**Work to be completed**
Only one stretch of the listing below is wanted. Begin at the line that has "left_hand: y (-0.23", stop after the line that has "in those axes", and repeat every line in between exactly.

**Task input**
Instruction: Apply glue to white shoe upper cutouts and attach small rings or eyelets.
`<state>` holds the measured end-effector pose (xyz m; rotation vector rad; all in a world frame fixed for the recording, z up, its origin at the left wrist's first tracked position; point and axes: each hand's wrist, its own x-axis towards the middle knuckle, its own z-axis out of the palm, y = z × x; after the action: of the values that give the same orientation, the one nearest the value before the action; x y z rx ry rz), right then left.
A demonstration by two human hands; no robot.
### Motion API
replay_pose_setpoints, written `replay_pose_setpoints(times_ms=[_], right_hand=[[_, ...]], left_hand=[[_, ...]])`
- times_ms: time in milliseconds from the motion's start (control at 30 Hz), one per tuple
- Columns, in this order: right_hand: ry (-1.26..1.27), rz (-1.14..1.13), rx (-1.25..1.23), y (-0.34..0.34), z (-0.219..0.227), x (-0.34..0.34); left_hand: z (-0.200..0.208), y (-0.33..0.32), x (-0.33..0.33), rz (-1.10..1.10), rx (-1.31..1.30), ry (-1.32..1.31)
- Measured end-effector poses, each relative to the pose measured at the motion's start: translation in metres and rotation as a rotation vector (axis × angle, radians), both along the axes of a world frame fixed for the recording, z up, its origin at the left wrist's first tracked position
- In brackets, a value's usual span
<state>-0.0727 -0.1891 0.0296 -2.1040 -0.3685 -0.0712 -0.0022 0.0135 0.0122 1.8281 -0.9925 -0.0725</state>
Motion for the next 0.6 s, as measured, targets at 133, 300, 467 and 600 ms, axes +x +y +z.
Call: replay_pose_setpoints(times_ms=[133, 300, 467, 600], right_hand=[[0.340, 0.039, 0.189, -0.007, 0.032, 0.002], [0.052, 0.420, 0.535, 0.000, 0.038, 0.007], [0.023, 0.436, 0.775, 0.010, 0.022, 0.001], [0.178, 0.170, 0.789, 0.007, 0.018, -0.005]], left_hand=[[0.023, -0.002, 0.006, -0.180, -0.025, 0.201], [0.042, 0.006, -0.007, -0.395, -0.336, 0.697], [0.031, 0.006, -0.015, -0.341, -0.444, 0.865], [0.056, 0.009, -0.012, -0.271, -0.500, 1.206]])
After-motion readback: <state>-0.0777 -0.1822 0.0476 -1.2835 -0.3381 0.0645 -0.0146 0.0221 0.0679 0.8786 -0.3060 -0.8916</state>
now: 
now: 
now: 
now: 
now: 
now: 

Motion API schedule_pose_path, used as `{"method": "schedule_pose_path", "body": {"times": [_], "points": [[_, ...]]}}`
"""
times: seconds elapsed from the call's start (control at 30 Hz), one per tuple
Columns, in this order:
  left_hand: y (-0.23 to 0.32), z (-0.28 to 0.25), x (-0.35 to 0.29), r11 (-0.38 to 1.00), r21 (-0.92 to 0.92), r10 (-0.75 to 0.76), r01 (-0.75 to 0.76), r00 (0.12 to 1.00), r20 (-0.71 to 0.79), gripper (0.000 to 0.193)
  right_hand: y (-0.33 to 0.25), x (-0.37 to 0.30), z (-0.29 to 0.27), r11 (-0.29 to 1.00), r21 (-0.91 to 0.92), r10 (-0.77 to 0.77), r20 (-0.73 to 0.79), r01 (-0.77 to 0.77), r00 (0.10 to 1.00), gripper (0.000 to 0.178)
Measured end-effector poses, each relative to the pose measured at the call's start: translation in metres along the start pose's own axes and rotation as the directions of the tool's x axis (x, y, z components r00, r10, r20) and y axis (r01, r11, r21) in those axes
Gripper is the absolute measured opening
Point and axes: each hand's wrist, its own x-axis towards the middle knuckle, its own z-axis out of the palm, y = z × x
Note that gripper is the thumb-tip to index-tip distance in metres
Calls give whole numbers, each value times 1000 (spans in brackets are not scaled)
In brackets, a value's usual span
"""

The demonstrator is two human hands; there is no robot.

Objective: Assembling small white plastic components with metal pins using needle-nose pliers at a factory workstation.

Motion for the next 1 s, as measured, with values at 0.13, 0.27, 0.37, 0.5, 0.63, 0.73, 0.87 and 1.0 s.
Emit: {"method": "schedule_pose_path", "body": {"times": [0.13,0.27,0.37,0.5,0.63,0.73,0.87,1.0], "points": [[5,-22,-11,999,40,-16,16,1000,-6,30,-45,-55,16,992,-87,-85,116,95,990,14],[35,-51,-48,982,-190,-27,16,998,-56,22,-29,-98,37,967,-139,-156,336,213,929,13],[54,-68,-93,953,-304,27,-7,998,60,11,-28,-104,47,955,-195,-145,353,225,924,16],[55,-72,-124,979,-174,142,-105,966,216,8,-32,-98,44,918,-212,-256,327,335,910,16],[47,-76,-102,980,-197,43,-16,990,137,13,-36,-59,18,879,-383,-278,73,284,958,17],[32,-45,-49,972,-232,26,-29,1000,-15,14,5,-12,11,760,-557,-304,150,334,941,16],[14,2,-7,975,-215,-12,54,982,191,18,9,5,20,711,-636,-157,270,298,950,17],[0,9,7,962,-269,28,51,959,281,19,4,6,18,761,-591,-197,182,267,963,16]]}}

**Response to the task**
  left_hand: y (-0.23 to 0.32), z (-0.28 to 0.25), x (-0.35 to 0.29), r11 (-0.38 to 1.00), r21 (-0.92 to 0.92), r10 (-0.75 to 0.76), r01 (-0.75 to 0.76), r00 (0.12 to 1.00), r20 (-0.71 to 0.79), gripper (0.000 to 0.193)
  right_hand: y (-0.33 to 0.25), x (-0.37 to 0.30), z (-0.29 to 0.27), r11 (-0.29 to 1.00), r21 (-0.91 to 0.92), r10 (-0.77 to 0.77), r20 (-0.73 to 0.79), r01 (-0.77 to 0.77), r00 (0.10 to 1.00), gripper (0.000 to 0.178)
Measured end-effector poses, each relative to the pose measured at the call's start: translation in metres along the start pose's own axes and rotation as the directions of the tool's x axis (x, y, z components r00, r10, r20) and y axis (r01, r11, r21) in those axes

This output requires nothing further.